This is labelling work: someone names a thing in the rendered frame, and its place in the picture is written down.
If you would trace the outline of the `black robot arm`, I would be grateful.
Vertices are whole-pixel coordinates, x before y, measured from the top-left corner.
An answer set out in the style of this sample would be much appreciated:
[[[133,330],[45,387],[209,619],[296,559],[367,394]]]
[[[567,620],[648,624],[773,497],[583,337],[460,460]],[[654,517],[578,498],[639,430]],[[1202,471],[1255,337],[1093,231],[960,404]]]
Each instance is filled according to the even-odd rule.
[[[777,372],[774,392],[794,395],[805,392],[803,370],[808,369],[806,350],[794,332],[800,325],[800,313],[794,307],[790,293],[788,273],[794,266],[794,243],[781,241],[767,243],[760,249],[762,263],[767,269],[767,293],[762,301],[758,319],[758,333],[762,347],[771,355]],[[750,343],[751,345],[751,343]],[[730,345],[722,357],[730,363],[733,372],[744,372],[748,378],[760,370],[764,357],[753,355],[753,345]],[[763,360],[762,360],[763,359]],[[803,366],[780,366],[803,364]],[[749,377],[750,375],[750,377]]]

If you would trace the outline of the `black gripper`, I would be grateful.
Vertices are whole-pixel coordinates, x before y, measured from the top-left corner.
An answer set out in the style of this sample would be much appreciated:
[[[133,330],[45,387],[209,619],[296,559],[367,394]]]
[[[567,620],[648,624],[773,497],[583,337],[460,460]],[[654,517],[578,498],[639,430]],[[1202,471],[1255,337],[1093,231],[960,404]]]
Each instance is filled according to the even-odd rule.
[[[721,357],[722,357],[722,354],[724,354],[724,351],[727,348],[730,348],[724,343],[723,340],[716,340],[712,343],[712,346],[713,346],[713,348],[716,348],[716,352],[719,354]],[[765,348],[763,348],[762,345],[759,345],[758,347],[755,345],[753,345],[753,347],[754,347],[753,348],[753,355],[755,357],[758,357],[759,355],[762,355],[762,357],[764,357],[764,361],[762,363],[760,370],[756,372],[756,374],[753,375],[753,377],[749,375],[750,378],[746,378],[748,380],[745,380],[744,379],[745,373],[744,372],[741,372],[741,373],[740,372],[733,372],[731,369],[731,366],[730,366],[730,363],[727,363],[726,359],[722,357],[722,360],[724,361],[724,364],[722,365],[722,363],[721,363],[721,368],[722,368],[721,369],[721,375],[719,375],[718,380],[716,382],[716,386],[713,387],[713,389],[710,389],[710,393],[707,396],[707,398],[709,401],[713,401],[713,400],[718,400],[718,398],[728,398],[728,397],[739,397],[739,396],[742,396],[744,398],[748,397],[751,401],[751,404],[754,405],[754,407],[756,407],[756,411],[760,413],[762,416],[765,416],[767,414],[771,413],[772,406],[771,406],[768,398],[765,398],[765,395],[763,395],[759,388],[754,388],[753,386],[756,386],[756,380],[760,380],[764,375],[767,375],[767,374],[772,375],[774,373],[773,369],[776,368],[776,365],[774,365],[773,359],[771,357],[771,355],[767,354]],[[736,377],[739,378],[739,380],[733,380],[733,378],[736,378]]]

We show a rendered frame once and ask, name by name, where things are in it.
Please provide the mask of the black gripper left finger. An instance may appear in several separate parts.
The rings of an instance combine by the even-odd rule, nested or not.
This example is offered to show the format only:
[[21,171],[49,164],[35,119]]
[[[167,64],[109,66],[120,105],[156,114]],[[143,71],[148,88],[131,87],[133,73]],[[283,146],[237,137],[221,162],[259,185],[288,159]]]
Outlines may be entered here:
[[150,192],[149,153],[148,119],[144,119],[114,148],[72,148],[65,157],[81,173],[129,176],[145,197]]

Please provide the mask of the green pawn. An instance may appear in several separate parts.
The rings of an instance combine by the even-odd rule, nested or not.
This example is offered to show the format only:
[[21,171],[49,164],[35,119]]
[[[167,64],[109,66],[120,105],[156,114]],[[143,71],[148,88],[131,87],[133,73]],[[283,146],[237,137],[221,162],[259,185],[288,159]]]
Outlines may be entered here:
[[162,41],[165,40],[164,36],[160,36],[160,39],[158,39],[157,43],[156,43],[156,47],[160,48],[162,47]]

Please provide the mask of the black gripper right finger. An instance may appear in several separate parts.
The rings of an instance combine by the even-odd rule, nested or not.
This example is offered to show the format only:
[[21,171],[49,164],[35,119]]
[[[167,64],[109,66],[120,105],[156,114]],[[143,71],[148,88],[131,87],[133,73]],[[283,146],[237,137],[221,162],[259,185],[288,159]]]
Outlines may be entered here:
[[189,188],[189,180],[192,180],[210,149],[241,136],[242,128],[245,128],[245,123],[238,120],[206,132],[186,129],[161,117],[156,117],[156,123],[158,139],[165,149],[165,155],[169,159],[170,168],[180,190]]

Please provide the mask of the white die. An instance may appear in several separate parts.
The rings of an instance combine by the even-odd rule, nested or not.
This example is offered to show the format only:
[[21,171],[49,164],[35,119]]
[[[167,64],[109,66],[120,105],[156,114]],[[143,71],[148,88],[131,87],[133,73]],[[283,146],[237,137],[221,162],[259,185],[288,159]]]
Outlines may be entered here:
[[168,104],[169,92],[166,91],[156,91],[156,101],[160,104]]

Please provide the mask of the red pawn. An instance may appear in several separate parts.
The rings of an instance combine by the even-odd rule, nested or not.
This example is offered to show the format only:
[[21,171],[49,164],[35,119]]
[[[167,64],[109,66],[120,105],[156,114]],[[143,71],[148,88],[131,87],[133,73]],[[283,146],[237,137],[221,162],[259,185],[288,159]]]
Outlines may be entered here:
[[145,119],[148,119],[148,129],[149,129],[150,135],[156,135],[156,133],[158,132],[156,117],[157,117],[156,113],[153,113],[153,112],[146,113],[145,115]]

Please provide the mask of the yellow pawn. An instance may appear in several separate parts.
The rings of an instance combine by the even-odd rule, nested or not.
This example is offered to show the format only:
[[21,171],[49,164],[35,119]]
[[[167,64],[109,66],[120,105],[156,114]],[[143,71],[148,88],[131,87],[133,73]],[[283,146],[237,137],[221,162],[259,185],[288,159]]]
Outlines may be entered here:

▶ [What the task requires]:
Transcribe all entries word for word.

▶ [Response area]:
This is labelling work: someone names a thing in the rendered frame, and its place in the picture is written down.
If you would trace the outline of the `black robot arm`, I would be grateful.
Vertices are whole-pixel coordinates, x before y, measured from the top-left corner.
An answer set out in the style of this sample would be much appreciated:
[[[133,330],[45,387],[209,619],[296,559],[367,394]]]
[[[567,620],[648,624],[773,497],[583,337],[460,460]],[[654,517],[578,498],[639,430]],[[1202,471],[1255,337],[1093,231],[960,404]]]
Each instance is filled according to the even-odd rule.
[[[777,372],[774,392],[794,395],[805,392],[803,370],[808,369],[806,350],[794,332],[800,325],[800,313],[794,307],[790,293],[788,273],[794,266],[794,243],[781,241],[767,243],[760,249],[762,263],[767,269],[767,293],[762,301],[758,319],[758,333],[762,347],[771,355]],[[750,343],[751,345],[751,343]],[[730,345],[722,357],[730,363],[733,372],[744,372],[748,378],[760,370],[764,357],[753,355],[753,345]],[[763,360],[762,360],[763,359]],[[803,366],[780,366],[803,364]],[[749,377],[750,375],[750,377]]]

If you would trace the outline of the `black gripper`, I would be grateful.
Vertices are whole-pixel coordinates, x before y, measured from the top-left corner.
An answer set out in the style of this sample would be much appreciated:
[[[133,330],[45,387],[209,619],[296,559],[367,394]]]
[[[567,620],[648,624],[773,497],[583,337],[460,460]],[[654,517],[578,498],[639,430]],[[1202,471],[1255,337],[1093,231],[960,404]]]
Each instance is filled according to the even-odd rule.
[[[721,357],[722,357],[722,354],[724,354],[724,351],[727,348],[730,348],[724,343],[723,340],[716,340],[712,343],[712,346],[713,346],[713,348],[716,348],[716,352],[719,354]],[[765,348],[763,348],[762,345],[759,345],[758,347],[755,345],[753,345],[753,347],[754,347],[753,348],[753,355],[755,357],[758,357],[759,355],[762,355],[762,357],[764,357],[764,361],[762,363],[760,370],[756,372],[756,374],[753,375],[753,377],[749,375],[750,378],[746,378],[748,380],[745,380],[744,379],[745,373],[744,372],[741,372],[741,373],[740,372],[733,372],[731,369],[731,366],[730,366],[730,363],[727,363],[726,359],[722,357],[722,360],[724,361],[724,364],[722,365],[722,363],[721,363],[721,368],[722,368],[721,369],[721,375],[719,375],[718,380],[716,382],[716,386],[713,387],[713,389],[710,389],[710,393],[707,396],[707,398],[709,401],[713,401],[713,400],[718,400],[718,398],[728,398],[728,397],[739,397],[739,396],[742,396],[744,398],[748,397],[751,401],[751,404],[754,405],[754,407],[756,407],[756,411],[760,413],[762,416],[765,416],[767,414],[771,413],[772,406],[771,406],[768,398],[765,398],[765,395],[763,395],[759,388],[754,388],[753,386],[756,386],[756,380],[760,380],[764,375],[767,375],[767,374],[772,375],[774,373],[773,369],[776,368],[776,365],[774,365],[773,359],[771,357],[771,355],[767,354]],[[736,377],[739,378],[739,380],[733,380],[733,378],[736,378]]]

We show a rendered frame once and ask, name by name, where things are in it.
Please provide the mask of the black gripper left finger. An instance may appear in several separate parts.
The rings of an instance combine by the even-odd rule, nested or not.
This example is offered to show the format only:
[[21,171],[49,164],[35,119]]
[[[167,64],[109,66],[120,105],[156,114]],[[143,71],[148,88],[131,87],[133,73]],[[283,146],[237,137],[221,162],[259,185],[288,159]]]
Outlines may be entered here:
[[150,192],[149,153],[148,119],[144,119],[114,148],[72,148],[65,157],[81,173],[129,176],[145,197]]

Please provide the mask of the green pawn. An instance may appear in several separate parts.
The rings of an instance combine by the even-odd rule, nested or not.
This example is offered to show the format only:
[[21,171],[49,164],[35,119]]
[[[167,64],[109,66],[120,105],[156,114]],[[143,71],[148,88],[131,87],[133,73]],[[283,146],[237,137],[221,162],[259,185],[288,159]]]
Outlines may be entered here:
[[162,41],[165,40],[164,36],[160,36],[160,39],[158,39],[157,43],[156,43],[156,47],[160,48],[162,47]]

Please provide the mask of the black gripper right finger. An instance may appear in several separate parts.
The rings of an instance combine by the even-odd rule, nested or not.
This example is offered to show the format only:
[[21,171],[49,164],[35,119]]
[[[167,64],[109,66],[120,105],[156,114]],[[143,71],[148,88],[131,87],[133,73]],[[283,146],[237,137],[221,162],[259,185],[288,159]]]
Outlines may be entered here:
[[189,188],[189,180],[192,180],[210,149],[241,136],[242,128],[245,128],[245,123],[238,120],[206,132],[186,129],[161,117],[156,117],[156,123],[158,139],[165,149],[165,155],[169,159],[170,168],[180,190]]

Please provide the mask of the white die. An instance may appear in several separate parts.
The rings of an instance combine by the even-odd rule, nested or not.
This example is offered to show the format only:
[[21,171],[49,164],[35,119]]
[[[167,64],[109,66],[120,105],[156,114]],[[143,71],[148,88],[131,87],[133,73]],[[283,146],[237,137],[221,162],[259,185],[288,159]]]
Outlines may be entered here:
[[168,104],[169,92],[166,91],[156,91],[156,101],[160,104]]

Please provide the mask of the red pawn. An instance may appear in several separate parts.
The rings of an instance combine by the even-odd rule, nested or not.
This example is offered to show the format only:
[[21,171],[49,164],[35,119]]
[[[167,64],[109,66],[120,105],[156,114]],[[143,71],[148,88],[131,87],[133,73]],[[283,146],[237,137],[221,162],[259,185],[288,159]]]
Outlines may be entered here:
[[145,119],[148,119],[148,129],[149,129],[150,135],[156,135],[156,133],[158,132],[156,117],[157,117],[156,113],[153,113],[153,112],[146,113],[145,115]]

Please provide the mask of the yellow pawn. An instance may appear in several separate parts.
The rings of an instance combine by the even-odd rule, nested or not.
This example is offered to show the format only:
[[21,171],[49,164],[35,119]]
[[[167,64],[109,66],[120,105],[156,114]],[[143,71],[148,88],[131,87],[133,73]],[[283,146],[237,137],[221,162],[259,185],[288,159]]]
Outlines may be entered here:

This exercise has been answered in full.